Segment Start: AVAILABLE DATA

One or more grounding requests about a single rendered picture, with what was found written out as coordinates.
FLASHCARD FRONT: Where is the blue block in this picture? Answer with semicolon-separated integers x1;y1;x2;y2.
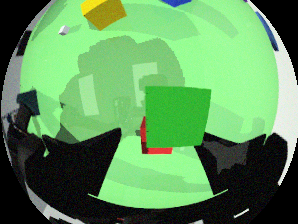
164;0;192;7

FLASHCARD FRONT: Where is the red block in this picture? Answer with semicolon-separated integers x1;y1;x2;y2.
140;117;173;155

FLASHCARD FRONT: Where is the green block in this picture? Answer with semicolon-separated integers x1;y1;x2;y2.
145;85;212;148

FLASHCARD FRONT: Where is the yellow block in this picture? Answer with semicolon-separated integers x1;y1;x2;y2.
81;0;126;31

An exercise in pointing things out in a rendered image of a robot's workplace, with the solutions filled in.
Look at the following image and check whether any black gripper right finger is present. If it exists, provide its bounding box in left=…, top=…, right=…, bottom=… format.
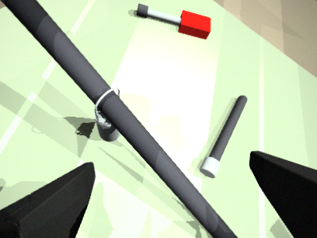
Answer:
left=249, top=150, right=317, bottom=238

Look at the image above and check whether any dark grey cylinder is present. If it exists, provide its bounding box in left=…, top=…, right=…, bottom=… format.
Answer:
left=1, top=0, right=238, bottom=238

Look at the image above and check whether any dark grey rod with white end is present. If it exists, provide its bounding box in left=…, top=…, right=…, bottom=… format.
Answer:
left=200, top=95, right=248, bottom=178

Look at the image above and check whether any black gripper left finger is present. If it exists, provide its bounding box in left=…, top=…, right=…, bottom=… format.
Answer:
left=0, top=162, right=96, bottom=238

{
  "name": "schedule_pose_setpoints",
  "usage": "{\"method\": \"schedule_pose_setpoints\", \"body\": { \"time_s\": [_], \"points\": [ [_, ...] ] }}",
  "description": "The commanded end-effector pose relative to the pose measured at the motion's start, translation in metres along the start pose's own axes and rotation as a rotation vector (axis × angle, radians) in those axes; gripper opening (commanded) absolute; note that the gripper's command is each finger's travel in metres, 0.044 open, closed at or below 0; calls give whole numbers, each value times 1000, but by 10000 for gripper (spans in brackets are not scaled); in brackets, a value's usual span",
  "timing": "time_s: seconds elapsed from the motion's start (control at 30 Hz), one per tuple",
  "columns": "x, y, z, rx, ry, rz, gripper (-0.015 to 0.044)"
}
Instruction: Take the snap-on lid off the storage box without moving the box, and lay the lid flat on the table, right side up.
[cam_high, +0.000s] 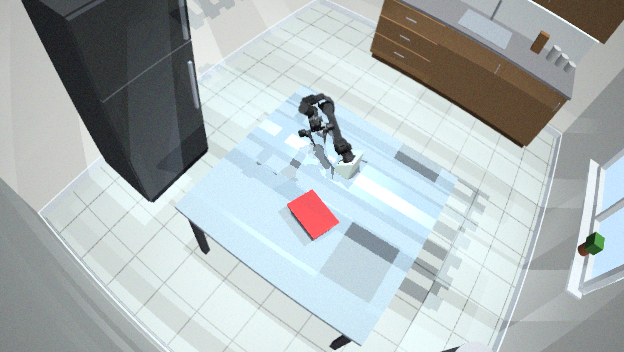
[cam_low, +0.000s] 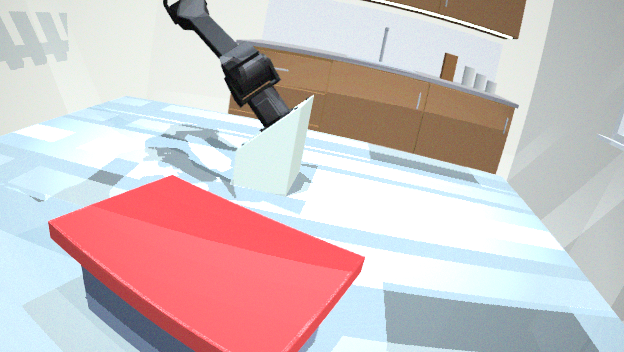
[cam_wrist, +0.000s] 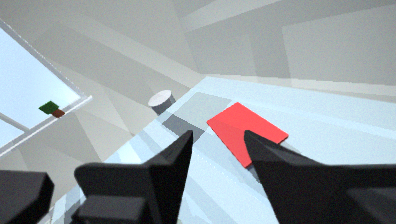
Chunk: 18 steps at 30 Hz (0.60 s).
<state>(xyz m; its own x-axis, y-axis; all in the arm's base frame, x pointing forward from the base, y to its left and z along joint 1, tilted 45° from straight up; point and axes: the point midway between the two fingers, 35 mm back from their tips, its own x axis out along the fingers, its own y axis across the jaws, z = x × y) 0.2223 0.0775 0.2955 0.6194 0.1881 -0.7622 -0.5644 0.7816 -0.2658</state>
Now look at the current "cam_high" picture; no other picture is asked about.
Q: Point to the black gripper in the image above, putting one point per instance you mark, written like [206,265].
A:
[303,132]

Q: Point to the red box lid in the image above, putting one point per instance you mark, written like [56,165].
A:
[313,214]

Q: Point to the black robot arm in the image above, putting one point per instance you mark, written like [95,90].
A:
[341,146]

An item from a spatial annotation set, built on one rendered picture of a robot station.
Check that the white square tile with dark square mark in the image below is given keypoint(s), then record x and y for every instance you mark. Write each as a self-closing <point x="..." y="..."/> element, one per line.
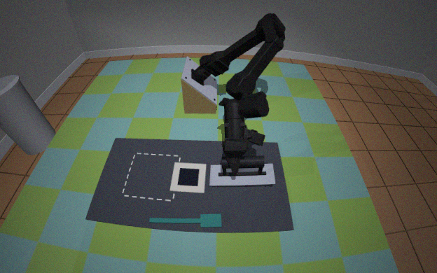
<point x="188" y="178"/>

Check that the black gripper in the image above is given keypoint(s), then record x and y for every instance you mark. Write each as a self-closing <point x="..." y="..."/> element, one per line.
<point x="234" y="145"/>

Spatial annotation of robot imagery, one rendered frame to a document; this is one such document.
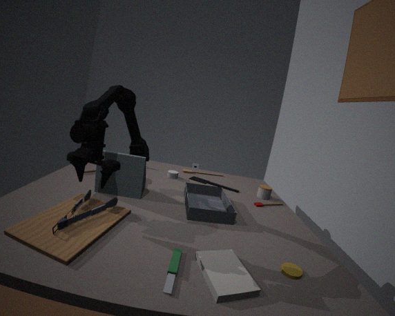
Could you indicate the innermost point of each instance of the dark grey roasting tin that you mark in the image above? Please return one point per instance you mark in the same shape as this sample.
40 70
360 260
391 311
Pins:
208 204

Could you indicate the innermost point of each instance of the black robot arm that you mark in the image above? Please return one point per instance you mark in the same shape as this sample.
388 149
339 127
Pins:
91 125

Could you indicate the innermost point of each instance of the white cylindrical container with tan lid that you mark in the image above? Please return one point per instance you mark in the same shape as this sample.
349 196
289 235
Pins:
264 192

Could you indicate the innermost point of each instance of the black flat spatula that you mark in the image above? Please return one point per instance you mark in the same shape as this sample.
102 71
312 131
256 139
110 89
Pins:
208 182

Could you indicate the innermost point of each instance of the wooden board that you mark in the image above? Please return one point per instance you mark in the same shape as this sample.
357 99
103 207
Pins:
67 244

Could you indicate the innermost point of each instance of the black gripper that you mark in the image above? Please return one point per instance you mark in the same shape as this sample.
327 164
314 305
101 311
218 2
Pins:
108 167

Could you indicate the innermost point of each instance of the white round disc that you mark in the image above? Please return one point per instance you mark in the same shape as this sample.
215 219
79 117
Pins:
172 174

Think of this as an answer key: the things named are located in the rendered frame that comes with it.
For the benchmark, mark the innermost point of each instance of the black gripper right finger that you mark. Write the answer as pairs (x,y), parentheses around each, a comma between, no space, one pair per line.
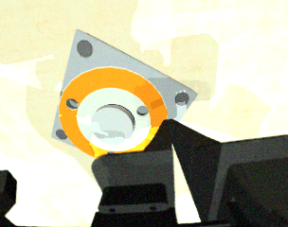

Segment End: AVAILABLE DATA

Show all lines from the records above where the word "rendered" occurs.

One or more grounding requests about a single rendered picture, with what was found written out as coordinates.
An exercise in pointing things out in a rendered image of a robot's workplace, with the solutions filled in.
An item from a spatial annotation set, built on one rendered picture of a robot station.
Spatial annotation of robot imagery, one rendered frame to a document; this is one such document.
Think of this as an answer key: the things named are located in the rendered frame that comes with it.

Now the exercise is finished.